Sur les conclusions aux fins d’annulation :
3. Il ressort des pièces du dossier que, par un arrêté du 10 juin 2025, postérieur à l’introduction de la requête, le préfet de police a procédé au retrait de l’arrêté du 18 mars 2025 pris à l’encontre de M. A portant obligation de quitter le territoire français. Les conclusions du requérant tendant à l’annulation de cette décision sont donc devenues sans objet et il n’y a plus lieu d’y statuer.
Sur les conclusions tendant à l’application de l’article L 761-1 du code de justice administrative et de l’article 37 de la loi du 10 juillet 1991 :
4. Il y a lieu, dans les circonstances de l’espèce, sous réserve que Me Taharraoui, avocate de M. A, renonce à percevoir la somme correspondant à la part contributive de l’État et sous réserve de l’admission définitive de M. A à l’aide juridictionnelle, de mettre à la charge de l’État le versement à Me Taharraoui, de la somme de 1 000 euros. Dans le cas où l’aide juridictionnelle ne serait pas accordée à M. A par le bureau d’aide juridictionnelle, la somme de 1 000 euros lui sera versée directement.
D E C I D E :
Article 1er : Il n’y a pas lieu de statuer sur les conclusions de M. A tendant à l’annulation de l’arrêté du préfet de police en date du 18 mars 2025.
Article 2 : L’État versera la somme de 1 000 euros à Me Taharraoui, en application des dispositions de l’article L. 761-1 du code de justice administrative et de l’article 37 de la loi du 10 juillet 1991, sous réserve que Me Taharraoui renonce à percevoir la somme correspondant à la part contributive de l’État au titre de l’aide juridictionnelle et sous réserve de l’admission définitive de M. A à l’aide juridictionnelle.
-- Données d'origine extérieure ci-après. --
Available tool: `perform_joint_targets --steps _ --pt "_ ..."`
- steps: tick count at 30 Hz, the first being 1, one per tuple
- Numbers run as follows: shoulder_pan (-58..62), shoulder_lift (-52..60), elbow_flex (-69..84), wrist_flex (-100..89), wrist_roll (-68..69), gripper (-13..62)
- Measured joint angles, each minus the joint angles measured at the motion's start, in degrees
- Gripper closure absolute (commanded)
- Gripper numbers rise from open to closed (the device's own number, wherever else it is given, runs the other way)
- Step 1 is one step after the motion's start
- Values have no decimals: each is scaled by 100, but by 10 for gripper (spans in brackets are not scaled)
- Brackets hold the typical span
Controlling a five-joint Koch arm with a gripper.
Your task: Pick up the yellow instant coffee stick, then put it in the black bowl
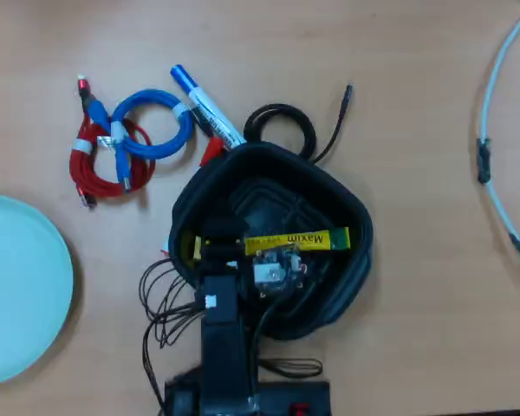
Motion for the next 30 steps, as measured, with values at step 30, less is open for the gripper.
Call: perform_joint_targets --steps 30 --pt "-1143 0 -211 -1301 255 3"
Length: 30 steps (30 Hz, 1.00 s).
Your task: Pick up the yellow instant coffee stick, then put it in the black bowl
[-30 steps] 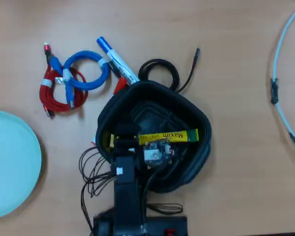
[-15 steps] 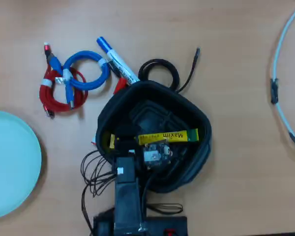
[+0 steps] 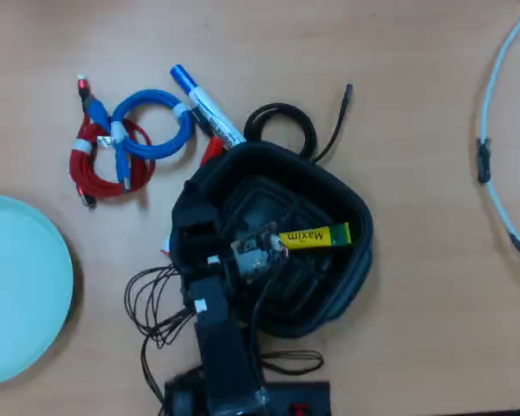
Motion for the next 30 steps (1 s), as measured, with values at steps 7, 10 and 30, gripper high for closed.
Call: perform_joint_targets --steps 7,10,30 --pt "-229 0 -422 519 0 3" --pt "-633 0 -422 571 105 3" --pt "-2971 0 -870 396 2065 -5"
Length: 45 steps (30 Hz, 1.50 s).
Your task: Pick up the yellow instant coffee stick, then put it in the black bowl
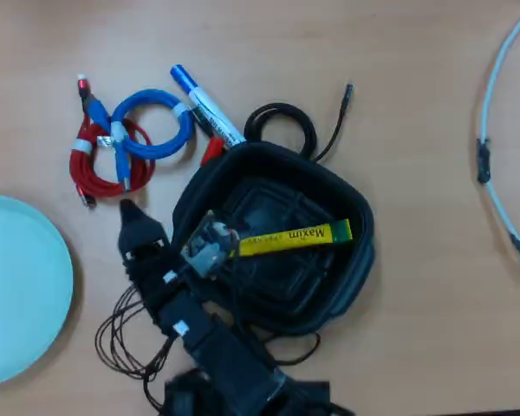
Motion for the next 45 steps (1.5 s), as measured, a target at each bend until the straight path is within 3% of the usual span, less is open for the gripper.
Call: perform_joint_targets --steps 6,12,33,45 --pt "-396 0 1529 -835 378 -6" --pt "-316 0 3270 -2813 422 2" --pt "3428 0 3841 -3270 -1617 5" --pt "3656 0 5379 -4588 -1846 4"
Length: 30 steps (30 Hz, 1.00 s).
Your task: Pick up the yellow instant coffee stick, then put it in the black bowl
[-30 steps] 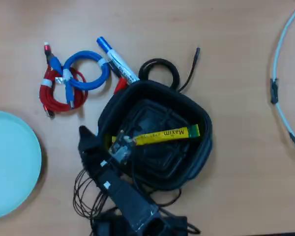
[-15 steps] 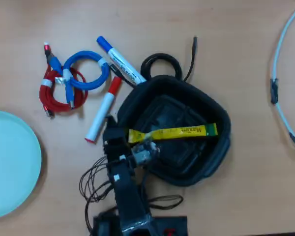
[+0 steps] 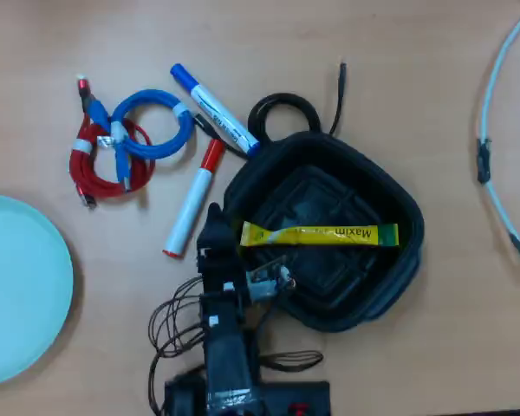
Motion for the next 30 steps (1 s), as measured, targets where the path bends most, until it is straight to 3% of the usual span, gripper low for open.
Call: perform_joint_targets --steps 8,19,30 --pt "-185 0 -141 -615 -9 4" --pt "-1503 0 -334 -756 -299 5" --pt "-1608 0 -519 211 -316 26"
Dans le cas où l’aide juridictionnelle ne serait pas accordée à M. A par le bureau d’aide juridictionnelle, la somme de 1 000 euros lui sera versée directement.
Article 3 : Le présent jugement sera notifié à M. D A, à Me Taharraoui et au préfet de police.
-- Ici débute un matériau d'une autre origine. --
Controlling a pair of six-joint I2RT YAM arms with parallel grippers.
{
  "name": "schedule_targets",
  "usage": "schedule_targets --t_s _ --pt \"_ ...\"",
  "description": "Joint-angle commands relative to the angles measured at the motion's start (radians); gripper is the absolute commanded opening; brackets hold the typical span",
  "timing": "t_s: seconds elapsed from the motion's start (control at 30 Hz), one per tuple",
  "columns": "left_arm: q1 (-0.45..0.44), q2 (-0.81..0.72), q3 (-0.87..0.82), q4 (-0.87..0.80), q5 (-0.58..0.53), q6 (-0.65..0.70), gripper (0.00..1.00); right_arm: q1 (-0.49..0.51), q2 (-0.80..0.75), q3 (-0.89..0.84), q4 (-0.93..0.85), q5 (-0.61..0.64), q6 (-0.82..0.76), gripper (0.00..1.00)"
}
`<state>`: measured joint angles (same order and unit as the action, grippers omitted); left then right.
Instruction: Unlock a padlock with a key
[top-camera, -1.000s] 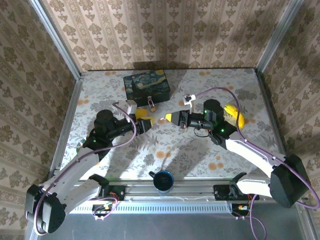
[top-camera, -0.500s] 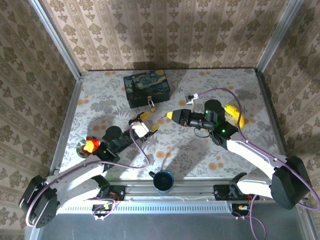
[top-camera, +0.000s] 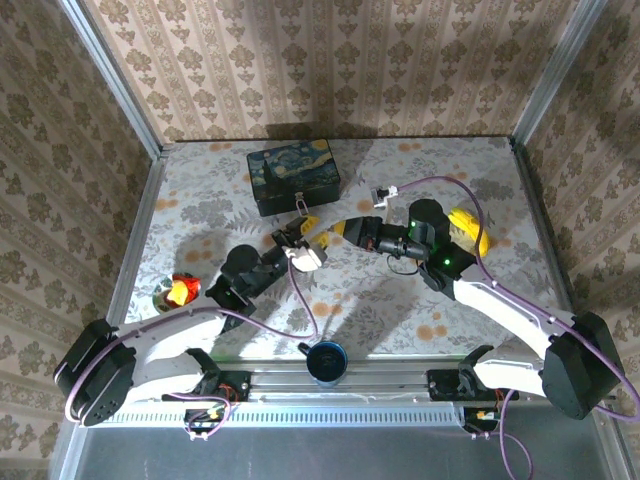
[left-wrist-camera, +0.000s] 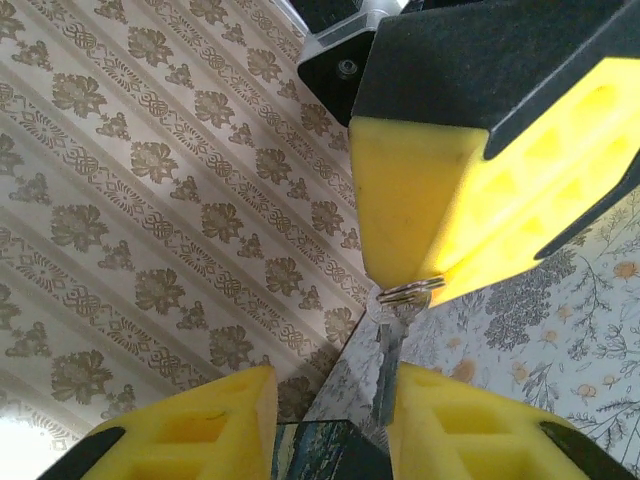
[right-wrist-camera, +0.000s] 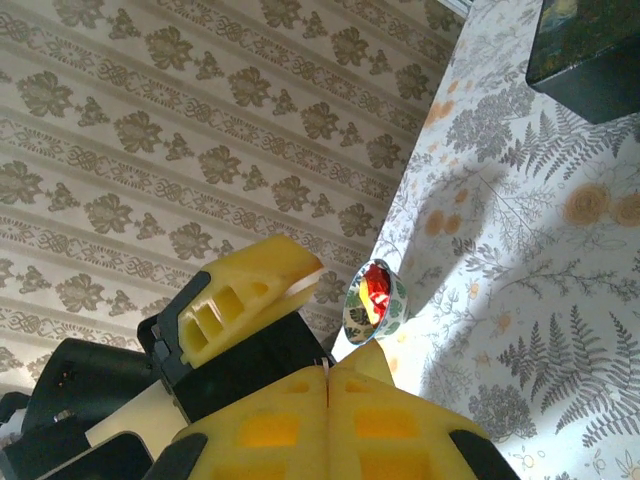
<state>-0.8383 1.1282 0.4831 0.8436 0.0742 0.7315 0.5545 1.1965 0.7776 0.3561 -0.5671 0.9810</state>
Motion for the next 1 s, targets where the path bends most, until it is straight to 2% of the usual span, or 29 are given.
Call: schedule_targets --t_s 0.0,0.2,0.33,0.5,0.8,0.97 --pt "-0.008 0.005 0.049 -0.005 0.006 0.031 0.33 0.008 -0.018 0.028 -0.015 0.018 0.013 0.0" --pt "-0.008 0.007 0.069 -0.063 0.028 0.031 0.23 0.007 -0.017 0.023 -0.016 0.019 0.013 0.0" --pt "-0.011 0.002 0.087 -0.106 0.043 0.031 0.11 0.008 -0.016 0.024 -0.023 0.022 0.009 0.0" --pt "-0.014 -0.005 0.104 -0.156 0.07 0.028 0.01 0.008 -0.011 0.026 -0.027 0.024 0.01 0.0" --pt "-0.013 -0.008 0.122 -0.19 0.085 -0.001 0.0 0.008 -0.005 0.034 -0.033 0.029 0.017 0.0" --pt "0.004 -0.035 0.148 -0.257 0.127 -0.106 0.0 0.008 -0.006 0.04 -0.046 0.038 0.018 0.0"
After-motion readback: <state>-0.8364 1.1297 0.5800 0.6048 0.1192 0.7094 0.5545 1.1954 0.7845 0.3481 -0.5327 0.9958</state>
Délibéré après l’audience du 17 juin 2025, à laquelle siégeaient :
Mme Dhiver, présidente,
Mme Topin, présidente,
Mme C, magistrate honoraire.
Rendu public par mise à disposition au greffe le 27 juin 2025.
La rapporteure,
Signé
J. EVGENAS
La présidente,
Signé
M. DHIVER La greffière,
Signé
N. DUPOUY
La République mande et ordonne au préfet de police en ce qui le concerne ou à tous commissaires de justice à ce requis en ce qui concerne les voies de droit commun contre les parties privées, de pourvoir à l’exécution de la présente décision.